### Available data ###

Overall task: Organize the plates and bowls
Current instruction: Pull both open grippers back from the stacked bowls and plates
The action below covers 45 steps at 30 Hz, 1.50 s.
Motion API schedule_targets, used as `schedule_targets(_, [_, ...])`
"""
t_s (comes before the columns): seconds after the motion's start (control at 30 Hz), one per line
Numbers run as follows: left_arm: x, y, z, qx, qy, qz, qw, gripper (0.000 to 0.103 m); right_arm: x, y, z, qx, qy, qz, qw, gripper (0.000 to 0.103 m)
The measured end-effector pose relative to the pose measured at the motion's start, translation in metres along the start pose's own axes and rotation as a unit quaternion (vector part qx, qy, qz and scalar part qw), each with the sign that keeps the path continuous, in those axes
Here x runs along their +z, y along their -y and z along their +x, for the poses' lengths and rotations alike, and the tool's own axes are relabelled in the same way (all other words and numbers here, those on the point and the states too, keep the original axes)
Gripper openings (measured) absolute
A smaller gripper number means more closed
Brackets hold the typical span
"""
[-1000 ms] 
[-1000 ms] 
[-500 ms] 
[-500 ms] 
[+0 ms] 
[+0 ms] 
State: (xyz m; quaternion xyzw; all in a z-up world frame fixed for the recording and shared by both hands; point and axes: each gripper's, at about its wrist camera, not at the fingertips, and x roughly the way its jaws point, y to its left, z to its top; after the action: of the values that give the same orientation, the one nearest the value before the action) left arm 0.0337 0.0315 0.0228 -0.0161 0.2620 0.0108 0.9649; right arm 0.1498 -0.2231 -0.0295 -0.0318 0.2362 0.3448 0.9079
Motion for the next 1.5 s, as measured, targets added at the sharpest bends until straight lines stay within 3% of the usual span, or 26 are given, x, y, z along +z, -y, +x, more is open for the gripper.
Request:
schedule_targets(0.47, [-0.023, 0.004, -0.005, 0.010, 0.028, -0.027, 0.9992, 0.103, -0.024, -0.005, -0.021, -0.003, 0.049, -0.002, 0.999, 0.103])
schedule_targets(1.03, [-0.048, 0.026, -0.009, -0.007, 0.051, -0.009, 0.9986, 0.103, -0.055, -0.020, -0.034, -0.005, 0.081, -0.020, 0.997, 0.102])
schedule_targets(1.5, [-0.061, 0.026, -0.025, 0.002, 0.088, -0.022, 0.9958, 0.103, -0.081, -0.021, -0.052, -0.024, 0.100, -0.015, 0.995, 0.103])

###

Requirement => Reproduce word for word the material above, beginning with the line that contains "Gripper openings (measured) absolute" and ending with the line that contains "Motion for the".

Answer =>
Gripper openings (measured) absolute
A smaller gripper number means more closed
Brackets hold the typical span
"""
[-1000 ms] 
[-1000 ms] 
[-500 ms] 
[-500 ms] 
[+0 ms] 
[+0 ms] 
State: (xyz m; quaternion xyzw; all in a z-up world frame fixed for the recording and shared by both hands; point and axes: each gripper's, at about its wrist camera, not at the fingertips, and x roughly the way its jaws point, y to its left, z to its top; after the action: of the values that give the same orientation, the one nearest the value before the action) left arm 0.0337 0.0315 0.0228 -0.0161 0.2620 0.0108 0.9649; right arm 0.1498 -0.2231 -0.0295 -0.0318 0.2362 0.3448 0.9079
Motion for the next 1.5 s, as measured, targets added at the sharpest bends until straight lines stay within 3% of the usual span, or 26 are given, x, y, z along +z, -y, +x, more is open for the gripper.

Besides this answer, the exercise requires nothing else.